Production social graphs have billions of nodes with highly noisy edges. Users follow accounts they never engage with. Bot networks create artificial connections. Content goes viral across unrelated communities. Handling this noise at scale requires models that selectively attend to informative connections while ignoring noise.

Frequently asked questions

What is the Flickr dataset in PyTorch Geometric?

Flickr is a social network of 89,250 images from the Flickr platform. Edges (899,756) connect images that share common properties (same geographic location, gallery, or user comments). Features are 500-dimensional vectors from image descriptions. The task is to classify images into 7 categories.

How does Flickr compare to Reddit for GNN benchmarking?

Flickr is smaller than Reddit (89K vs 232K nodes, 900K vs 114M edges) but larger than Planetoid datasets. It serves as a medium-scale benchmark: large enough to require thoughtful training strategies but small enough to run on a single GPU without sampling.

How do I load Flickr in PyTorch Geometric?

Use `from torch_geometric.datasets import Flickr; dataset = Flickr(root='/tmp/Flickr')`. The dataset provides a standard train/val/test split via masks.

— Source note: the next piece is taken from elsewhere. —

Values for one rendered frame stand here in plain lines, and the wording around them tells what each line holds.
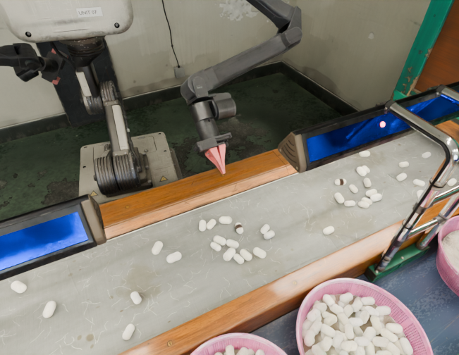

What accuracy should I expect on Flickr?

GraphSAGE achieves ~50.1% accuracy. GCN reaches ~53.4% with full-batch training. These numbers are lower than Reddit because Flickr's image categories are more ambiguous and the graph structure is noisier. Accuracy above 55% is competitive.

Why are Flickr accuracies lower than Reddit?

Flickr's edges are based on shared metadata (location, gallery), which is a noisier signal than Reddit's co-comment structure. Two images from the same location may have completely different content. This noise tests whether GNNs can extract meaningful signal from imperfect graph structure.